There are those who are asking the devotees of civil rights, “When will you be satisfied?” We can never be satisfied as long as the Negro is the victim of the unspeakable horrors of police brutality. We can never be satisfied as long as our bodies, heavy with the fatigue of travel, cannot gain lodging in the motels of the highways and the hotels of the cities. We cannot be satisfied as long as the negro’s basic mobility is from a smaller ghetto to a larger one. We can never be satisfied as long as our children are stripped of their self-hood and robbed of their dignity by signs stating: “For Whites Only.” We cannot be satisfied as long as a Negro in Mississippi cannot vote and a Negro in New York believes he has nothing for which to vote. No, no, we are not satisfied, and we will not be satisfied until “justice rolls down like waters, and righteousness like a mighty stream.”¹

I am not unmindful that some of you have come here out of great trials and tribulations. Some of you have come fresh from narrow jail cells.
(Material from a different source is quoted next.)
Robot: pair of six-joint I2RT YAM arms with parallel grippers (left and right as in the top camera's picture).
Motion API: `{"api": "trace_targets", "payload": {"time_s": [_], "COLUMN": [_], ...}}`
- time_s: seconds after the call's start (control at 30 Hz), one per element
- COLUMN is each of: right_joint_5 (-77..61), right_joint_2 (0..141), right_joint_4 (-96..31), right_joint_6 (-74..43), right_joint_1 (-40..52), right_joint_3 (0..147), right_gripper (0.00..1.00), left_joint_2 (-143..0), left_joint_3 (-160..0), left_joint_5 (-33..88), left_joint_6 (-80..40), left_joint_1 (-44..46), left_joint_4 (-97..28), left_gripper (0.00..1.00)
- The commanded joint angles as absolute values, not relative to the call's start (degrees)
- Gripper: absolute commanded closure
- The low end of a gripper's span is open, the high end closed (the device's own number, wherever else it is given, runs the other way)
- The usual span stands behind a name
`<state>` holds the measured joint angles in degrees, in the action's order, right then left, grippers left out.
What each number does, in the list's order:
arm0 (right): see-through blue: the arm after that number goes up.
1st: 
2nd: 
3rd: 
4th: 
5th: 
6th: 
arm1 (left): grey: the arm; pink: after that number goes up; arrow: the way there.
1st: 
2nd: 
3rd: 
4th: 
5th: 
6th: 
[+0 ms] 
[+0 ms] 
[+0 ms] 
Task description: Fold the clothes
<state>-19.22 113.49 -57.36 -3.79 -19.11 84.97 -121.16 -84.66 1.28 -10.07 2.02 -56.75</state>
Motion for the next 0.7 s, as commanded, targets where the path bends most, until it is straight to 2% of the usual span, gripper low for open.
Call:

And some of you have come from areas where your quest — quest for freedom left you battered by the storms of persecution and staggered by the winds of police brutality. You have been the veterans of creative suffering. Continue to work with the faith that unearned suffering is redemptive. Go back to Mississippi, go back to Alabama, go back to South Carolina, go back to Georgia, go back to Louisiana, go back to the slums and ghettos of our northern cities, knowing that somehow this situation can and will be changed.

Let us not wallow in the valley of despair, I say to you today, my friends.

And so even though we face the difficulties of today and tomorrow, I still have a dream. It is a dream deeply rooted in the American dream.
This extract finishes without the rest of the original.